Temporal owners receive all the rights and obligations of the property – including the rights of mortis causa (to leave in a will) or inter vivos (to sell on) – until the expiry of their ownership period at which stage the property is handed back to the original owner to re-sell on if chosen. The broad principles of this type of ownership would have considerable impacts on Irish home seekers and owners, especially buy-to-let landlords in financial distress. On the house-building front, we know what we need and where but delivery is slow, chaotic, piecemeal and determined by house builders’ willingness or otherwise to engage in construction. This is unacceptable. Last year, less than 20 per cent of the housing that was needed was built in Dublin. The reality is there is no policy to build private homes that is working. We’re relying on the market that got us into trouble to get us out of it.

However, some innovative thinking would help. We could look at our good track record in delivering schools, courthouses and roads, and use the template for large-scale delivery of infrastructure and apply it to housing. This will mean the National Development Funding Authority bundling land and sites into large tenders which are advertised across Europe, and contracts awarded to deliver and manage the resulting housing, both private and social. Houses are needed at scale, and if scale is offered, houses will be delivered in the numbers required with costs (and hence affordability) controlled from the outset.

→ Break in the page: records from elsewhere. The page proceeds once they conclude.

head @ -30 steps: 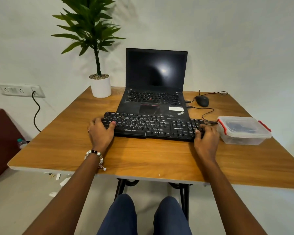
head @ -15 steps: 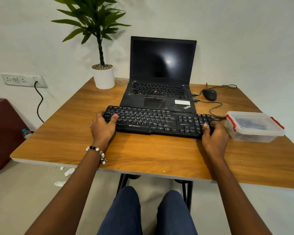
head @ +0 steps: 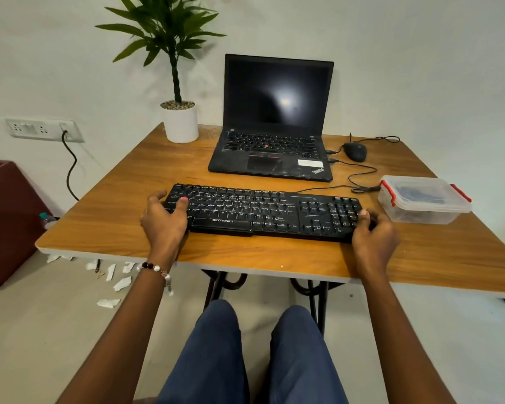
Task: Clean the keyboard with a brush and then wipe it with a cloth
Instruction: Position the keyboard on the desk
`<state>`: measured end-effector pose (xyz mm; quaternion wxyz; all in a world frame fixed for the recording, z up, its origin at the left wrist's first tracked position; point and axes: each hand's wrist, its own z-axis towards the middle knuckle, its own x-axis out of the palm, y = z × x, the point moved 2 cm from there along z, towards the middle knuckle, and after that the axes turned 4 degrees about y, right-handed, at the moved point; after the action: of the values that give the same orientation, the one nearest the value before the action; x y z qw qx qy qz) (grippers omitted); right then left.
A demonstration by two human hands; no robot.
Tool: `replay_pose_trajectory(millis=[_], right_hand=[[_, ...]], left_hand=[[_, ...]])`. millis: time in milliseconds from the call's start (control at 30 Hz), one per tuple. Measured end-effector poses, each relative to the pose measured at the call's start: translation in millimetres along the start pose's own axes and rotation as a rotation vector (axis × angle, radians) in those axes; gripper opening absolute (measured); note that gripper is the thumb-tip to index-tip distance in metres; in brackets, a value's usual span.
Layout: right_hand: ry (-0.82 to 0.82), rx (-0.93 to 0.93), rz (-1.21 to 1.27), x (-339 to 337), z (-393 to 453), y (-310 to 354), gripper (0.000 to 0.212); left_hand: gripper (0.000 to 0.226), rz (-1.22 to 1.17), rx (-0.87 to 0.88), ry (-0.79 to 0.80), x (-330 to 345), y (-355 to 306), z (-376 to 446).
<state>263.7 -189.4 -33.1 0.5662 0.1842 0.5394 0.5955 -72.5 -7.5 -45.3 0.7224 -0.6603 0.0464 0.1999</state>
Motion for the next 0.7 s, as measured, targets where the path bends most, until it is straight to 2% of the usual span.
replay_pose_trajectory(millis=[300,400,500,567,700], right_hand=[[-0.028,0.051,-0.092,3.9,1.7,-7.4,0.024],[-0.012,0.070,-0.117,5.3,1.3,-4.2,0.024],[-0.022,0.060,-0.130,3.8,1.3,-0.4,0.024],[-0.029,0.040,-0.121,0.2,2.7,1.7,0.023],[-0.023,-0.001,-0.040,-20.7,11.3,6.4,0.023]], left_hand=[[0.054,0.164,0.058,-0.002,-5.2,-4.8,-15.6],[0.050,0.338,0.052,-0.036,-2.3,-19.3,-30.2],[0.042,0.500,0.172,-0.058,10.9,-45.1,-50.1],[0.034,0.462,0.305,0.037,28.9,-62.5,-62.4],[0.016,0.247,0.553,0.340,82.3,-99.9,-91.0]])
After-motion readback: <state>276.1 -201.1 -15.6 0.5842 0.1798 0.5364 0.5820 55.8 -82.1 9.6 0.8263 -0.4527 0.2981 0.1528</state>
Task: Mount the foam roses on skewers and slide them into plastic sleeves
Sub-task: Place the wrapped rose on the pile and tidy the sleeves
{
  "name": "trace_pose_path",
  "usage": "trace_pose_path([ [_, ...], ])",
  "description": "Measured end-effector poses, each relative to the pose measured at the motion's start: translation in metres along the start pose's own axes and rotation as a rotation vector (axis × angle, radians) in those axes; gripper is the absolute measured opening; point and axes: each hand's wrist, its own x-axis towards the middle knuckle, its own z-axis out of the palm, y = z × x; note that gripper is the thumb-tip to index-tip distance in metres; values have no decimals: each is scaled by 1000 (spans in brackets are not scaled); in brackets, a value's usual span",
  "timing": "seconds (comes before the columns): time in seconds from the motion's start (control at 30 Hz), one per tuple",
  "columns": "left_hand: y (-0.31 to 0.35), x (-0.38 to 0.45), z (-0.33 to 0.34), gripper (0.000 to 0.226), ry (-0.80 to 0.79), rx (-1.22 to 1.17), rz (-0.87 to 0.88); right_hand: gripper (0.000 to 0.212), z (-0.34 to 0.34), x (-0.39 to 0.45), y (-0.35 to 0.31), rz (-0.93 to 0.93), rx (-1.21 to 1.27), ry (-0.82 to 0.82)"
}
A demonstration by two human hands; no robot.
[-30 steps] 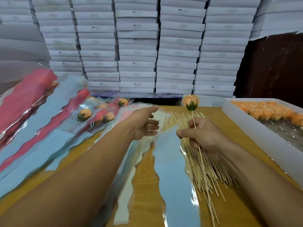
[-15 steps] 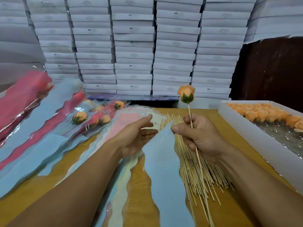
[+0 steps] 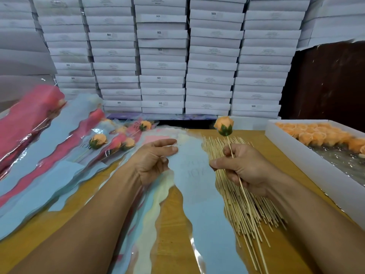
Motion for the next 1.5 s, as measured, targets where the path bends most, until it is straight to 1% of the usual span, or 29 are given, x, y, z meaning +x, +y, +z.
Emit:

In housing, policy in Ireland is geared towards helping people afford what’s on offer, rather than thinking how we can make what’s offered more affordable.

Housing policy now needs to take control of the delivery of housing – using the skills of the private sector if necessary – and also to create more options for how people live. Both of these actions will generate affordable homes for those who choose to buy, those who choose not to buy, and those who need assistance in finding somewhere to live.

Lorcan Sirr is a lecturer at Dublin Institute of Technology and currently professor associat in the Faculty of Law at the Universitat Rovira I Virgili in Tarragona, Spain.